Config::Tiny [cpan.org] does not support some elements of the Windows
Taken literally, CSS::Tiny is not a CSS parser, YAML::Tiny is not a YAML parser and Config::Tiny is not a Windows
In exchange for sacrificing some completeness and correctness,
Re:People need to know... (Score:2)
As I said, if people find this sort of thing useful, let them have it, I have no issue with that. Just don't call it XML. It's not. NotXML::Tiny or TagParser::Tiny would be fine. Furthermore the documentation is extremely misleading in that it claims to support a subset of XML -- that is not the case. It would support a subset of XML if every document it understood could also be successfully parsed by an XML parser, but didn't support some things that an XML parser would report. As it is, it supports all sorts of things that an XML parser doesn't. The documentation's claim that it is a parser for an XML subset rather than a tag-soup parser is way off the mark.
I don't have a problem with a Duck::Tiny that would sort of go quac instead of quack -- that happens all the time and still produces useful tools. There does exist a useful proper subset of XML -- this is definitely not it. The documentation takes some sort of populist moral higher ground about it implementing the useful stuff and being decried by a bunch of holier than thou pedants. That's all rather subjective chaff, as would be making the opposite claim in a similar fashion, so I decided to take it through a reality test. I gathered about 2000 XML documents that come from real world projects and are definitely not complex, not high-brow, do not require schemata or anything like that, etc. Mostly basic Web stuff like XHTML, SVG, XSLT, some configuration files, some XUL -- nothing fancy. It turns out, XML::Tiny does something useful with 83 of them. As it turns out, entities, PIs, and CDATA sections are not rarely used features. And handling charsets is very useful because doing it yourself is a bitch. Of course, of those 83 documents almost all use namespaces which XML::Tiny doesn't report, so it's not helping all that much.
The fact is, in the real world, people use XML in many different ways. That is different for instance from CSS or .ini files where there does tend to be a very uniform common subset. A lot of smart and pragmatic people have tried to define a smaller XML, and failed. Claiming success is just as misleading as those people who regularly pop up claiming to have found radically new compression methods that can compress themselves ad infinitum.

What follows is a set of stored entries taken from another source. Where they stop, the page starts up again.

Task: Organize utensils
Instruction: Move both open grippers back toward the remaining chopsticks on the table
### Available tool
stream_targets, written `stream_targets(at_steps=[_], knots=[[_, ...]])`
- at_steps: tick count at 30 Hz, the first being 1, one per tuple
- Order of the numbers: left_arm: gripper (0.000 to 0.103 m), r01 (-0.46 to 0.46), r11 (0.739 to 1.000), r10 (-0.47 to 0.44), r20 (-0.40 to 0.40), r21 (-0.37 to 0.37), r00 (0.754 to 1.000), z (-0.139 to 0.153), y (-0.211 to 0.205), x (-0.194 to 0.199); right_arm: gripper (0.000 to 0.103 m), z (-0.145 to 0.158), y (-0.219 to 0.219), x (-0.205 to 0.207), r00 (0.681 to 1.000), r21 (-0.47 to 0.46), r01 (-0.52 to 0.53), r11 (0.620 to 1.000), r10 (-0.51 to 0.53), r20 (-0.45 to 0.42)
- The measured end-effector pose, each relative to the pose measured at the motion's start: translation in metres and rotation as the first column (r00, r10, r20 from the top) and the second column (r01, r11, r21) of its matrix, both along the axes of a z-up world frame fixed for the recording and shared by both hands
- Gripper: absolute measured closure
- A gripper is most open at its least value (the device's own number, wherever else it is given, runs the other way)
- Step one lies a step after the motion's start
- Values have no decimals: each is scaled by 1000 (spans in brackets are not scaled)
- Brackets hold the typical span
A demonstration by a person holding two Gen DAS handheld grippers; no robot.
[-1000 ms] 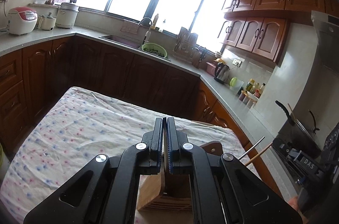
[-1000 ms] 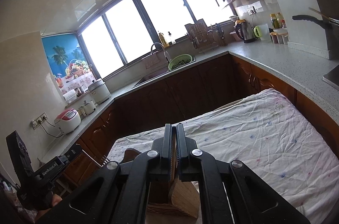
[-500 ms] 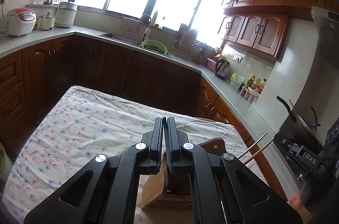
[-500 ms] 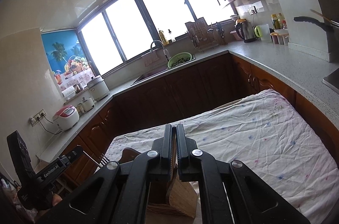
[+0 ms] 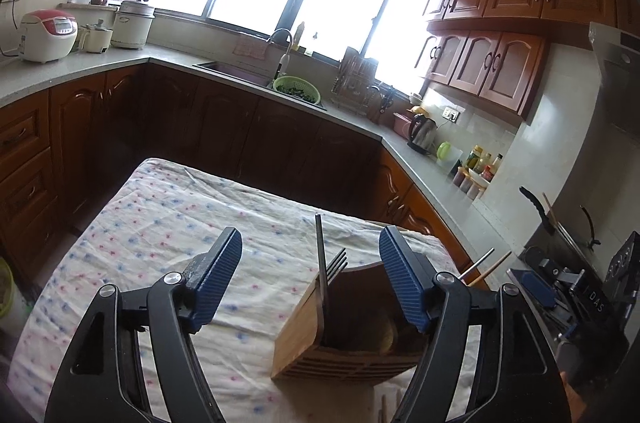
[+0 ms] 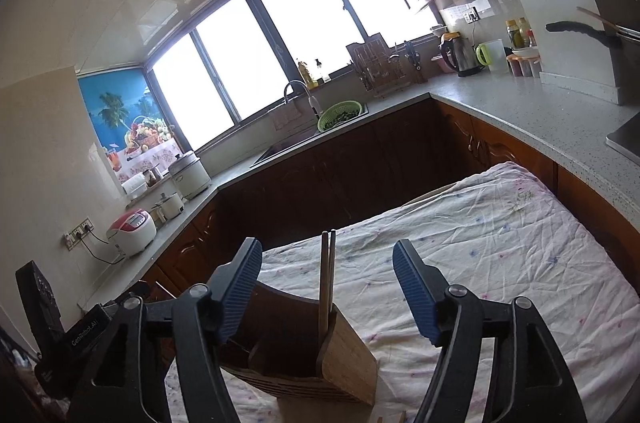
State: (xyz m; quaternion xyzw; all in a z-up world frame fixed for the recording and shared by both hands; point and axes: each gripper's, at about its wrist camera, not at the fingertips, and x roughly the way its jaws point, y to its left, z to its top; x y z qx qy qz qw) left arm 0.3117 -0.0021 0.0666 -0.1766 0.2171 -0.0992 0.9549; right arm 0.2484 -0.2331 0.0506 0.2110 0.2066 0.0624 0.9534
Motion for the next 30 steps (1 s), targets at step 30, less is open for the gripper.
stream_targets(at_steps=[30], knots=[[17,47,996,-36,-139,75,990,-50,2,-126,5,-41,6,-121,996,-64,-24,998,18,-87]])
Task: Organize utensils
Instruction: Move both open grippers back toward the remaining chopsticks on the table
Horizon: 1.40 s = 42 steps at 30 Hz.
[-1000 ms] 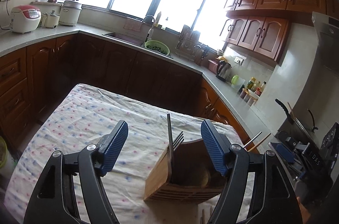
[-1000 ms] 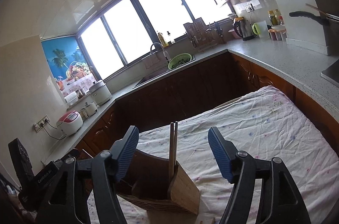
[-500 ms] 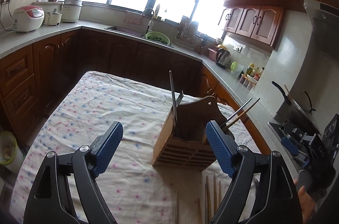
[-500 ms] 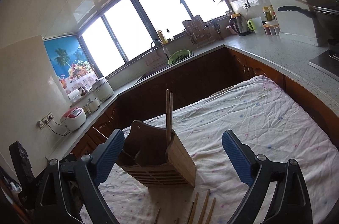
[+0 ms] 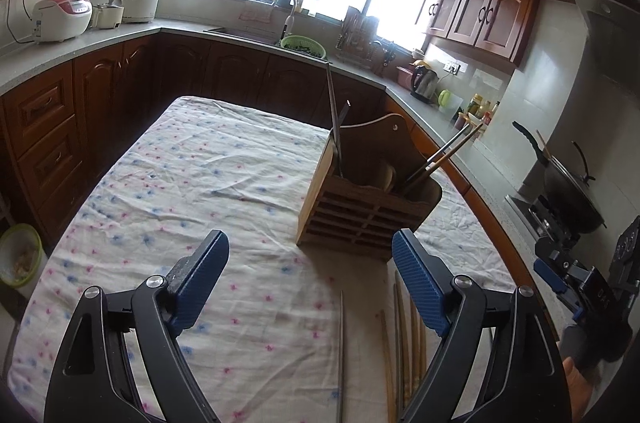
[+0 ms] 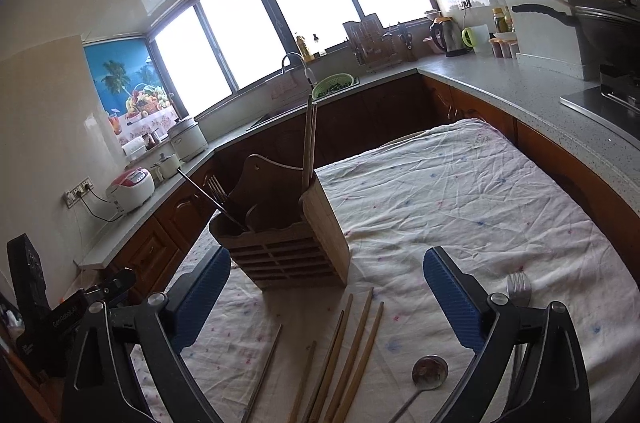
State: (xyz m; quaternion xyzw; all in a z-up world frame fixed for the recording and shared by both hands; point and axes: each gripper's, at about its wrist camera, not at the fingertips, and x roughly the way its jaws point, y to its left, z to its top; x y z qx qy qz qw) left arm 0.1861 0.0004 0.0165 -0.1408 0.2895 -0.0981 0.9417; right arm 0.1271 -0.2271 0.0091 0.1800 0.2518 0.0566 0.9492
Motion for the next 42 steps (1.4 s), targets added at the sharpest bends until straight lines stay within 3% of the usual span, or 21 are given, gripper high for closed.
stream_targets(at_steps=[12,35,37,39,42], knots=[[17,28,999,-24,-90,35,996,-35,-9,-12,5,-29,2,-21,997,-41,2,999,-5,-74],[17,134,980,-98,-230,147,968,-66,-43,25,5,-55,1,9,986,-50,-22,999,13,-168],[17,151,975,-109,-241,162,964,-69,-50,30,8,-58,2,13,984,-52,-24,998,14,-177],[19,170,969,-122,-252,179,960,-72,-57,35,23,-61,2,20,981,-51,-28,998,18,-195],[30,205,962,-151,-272,182,950,-76,-66,43,39,-68,2,30,973,-43,-31,999,21,-228]])
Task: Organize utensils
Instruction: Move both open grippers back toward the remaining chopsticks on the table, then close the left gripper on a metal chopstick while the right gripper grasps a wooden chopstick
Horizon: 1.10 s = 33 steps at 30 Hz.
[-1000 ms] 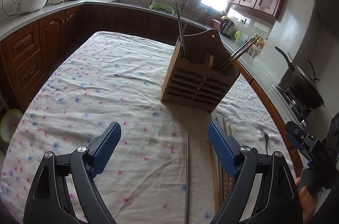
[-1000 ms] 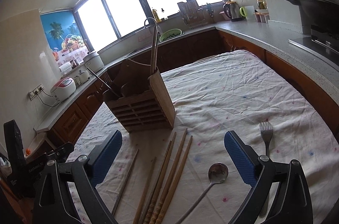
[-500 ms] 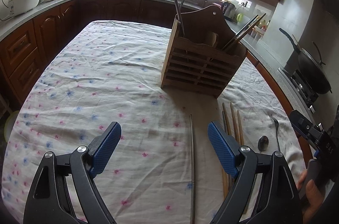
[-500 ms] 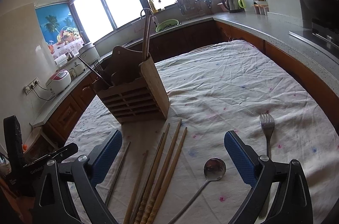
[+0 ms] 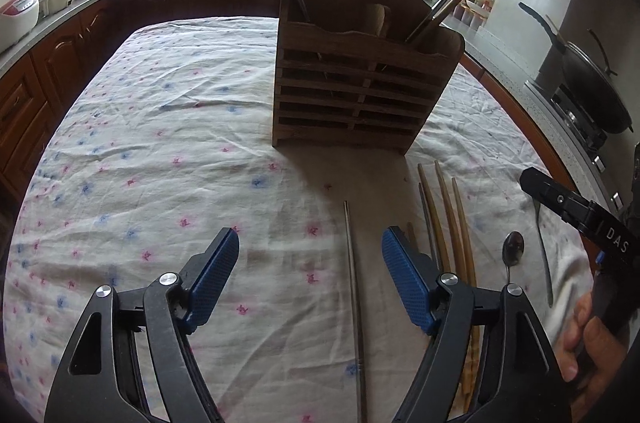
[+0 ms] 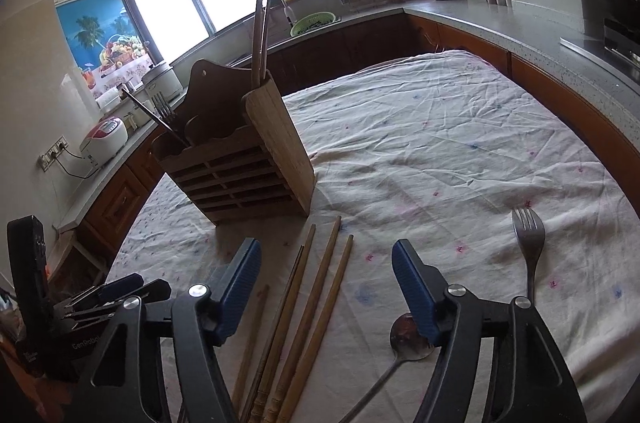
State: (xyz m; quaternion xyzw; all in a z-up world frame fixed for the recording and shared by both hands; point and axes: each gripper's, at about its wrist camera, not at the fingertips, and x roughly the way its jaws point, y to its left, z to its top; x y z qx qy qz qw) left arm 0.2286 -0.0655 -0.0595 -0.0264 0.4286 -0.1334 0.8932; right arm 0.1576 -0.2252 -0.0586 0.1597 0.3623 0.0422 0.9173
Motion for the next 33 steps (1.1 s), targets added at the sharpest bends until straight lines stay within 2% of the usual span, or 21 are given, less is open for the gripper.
stream_targets(at_steps=[2,3,5,10,12,18,21,24,29,31,33], knots=[[40,16,1000,-16,-14,14,1000,-3,-6,6,50,-4,1,7,1000,2,-9,1000,9,-22],[41,24,1000,-23,-24,18,999,-5,-8,10,54,-7,1,10,999,10,-14,1000,14,-32],[47,35,999,-34,-44,15,998,-9,-12,16,56,-11,2,17,998,17,-19,1000,20,-52],[49,64,998,-63,-87,7,994,-18,-18,29,59,-19,5,31,996,12,-29,999,30,-87],[50,72,997,-70,-96,11,993,-21,-20,33,66,-21,8,37,995,4,-37,999,37,-95],[51,99,995,-96,-107,29,990,-27,-29,41,68,-31,14,61,990,-20,-56,998,53,-132],[65,111,992,-104,-129,51,986,-35,-33,45,73,-39,15,73,986,-30,-60,998,55,-156],[72,126,988,-116,-105,93,988,-35,-38,45,74,-47,17,82,981,-43,-72,996,63,-183],[92,149,981,-139,-92,121,986,-36,-44,45,74,-57,27,91,974,-101,-107,989,85,-208],[96,153,979,-143,-87,131,986,-37,-45,46,75,-57,31,92,974,-131,-112,985,83,-210],[97,154,978,-144,-80,142,986,-38,-52,48,84,-57,35,93,974,-180,-114,977,74,-214]])
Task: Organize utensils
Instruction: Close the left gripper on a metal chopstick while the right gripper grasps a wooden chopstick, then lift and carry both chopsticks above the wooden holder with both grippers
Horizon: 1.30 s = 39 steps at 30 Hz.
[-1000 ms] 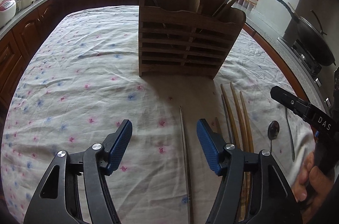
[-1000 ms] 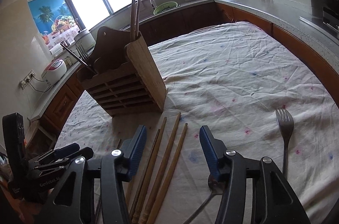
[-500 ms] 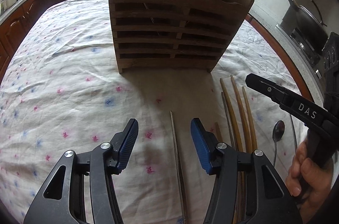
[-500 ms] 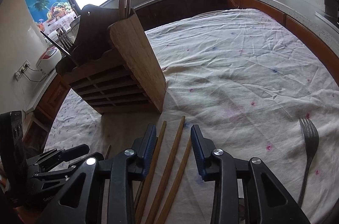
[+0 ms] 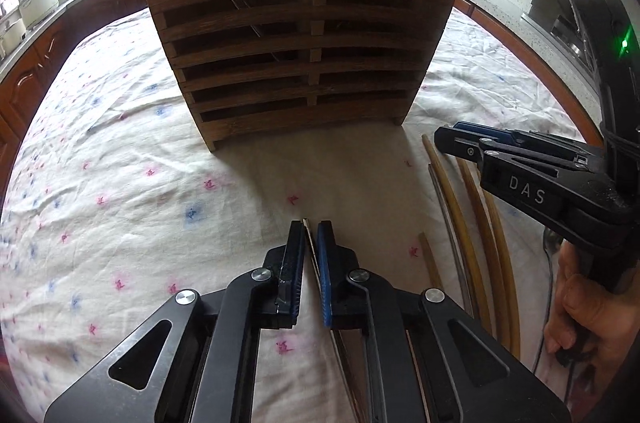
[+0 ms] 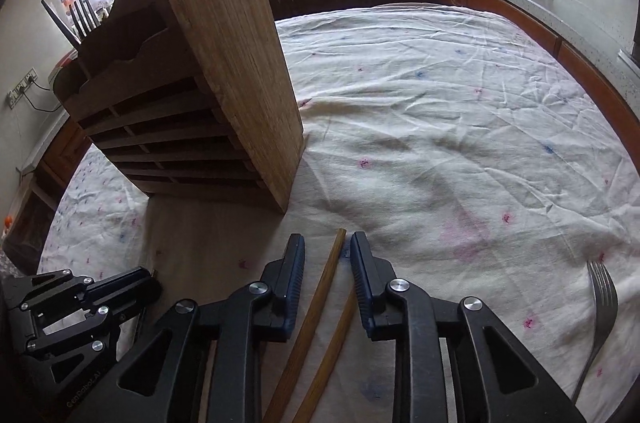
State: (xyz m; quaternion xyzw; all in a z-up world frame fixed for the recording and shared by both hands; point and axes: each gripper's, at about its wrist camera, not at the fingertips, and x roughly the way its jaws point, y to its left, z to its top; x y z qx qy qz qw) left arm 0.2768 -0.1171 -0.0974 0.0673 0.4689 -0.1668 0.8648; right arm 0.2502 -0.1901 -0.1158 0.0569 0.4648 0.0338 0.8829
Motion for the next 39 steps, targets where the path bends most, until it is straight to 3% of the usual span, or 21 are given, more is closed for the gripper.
stream_targets(at_steps=[2,4,9,14,39], knots=[[97,0,1000,0,6,2,1000,-1,-4,1,93,0,2,-1,1000,-36,3,999,-3,-1],[98,-8,1000,8,-1,-17,1000,-1,-2,3,94,1,0,-1,1000,-29,3,1000,-3,0],[99,-47,987,40,-45,-153,998,8,26,2,96,11,-8,-9,1000,88,5,996,-7,19],[100,-60,977,59,-14,-206,998,30,43,-10,97,34,-12,-25,998,172,-7,985,-5,69],[100,-55,951,106,154,-305,982,111,85,-77,98,126,-4,-91,960,200,-67,977,9,281]])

So if it keeps its name, at the very least the documentation should be a whole lot more explicit about its severe limitations. And furthermore, since David doesn't seem to care in the least about adherence to the spec, I really don't understand his resistance to calling it TagSoup::Tiny. Why use the "Sacred Trigraph 'XML'" as he calls it when it is in every way a tag-soup parser, and when everyone knows and agrees that tag-soup parsers are very useful? Banking on the holy trigraph? Pigheadedness?
-- Robin Berjon [berjon.com]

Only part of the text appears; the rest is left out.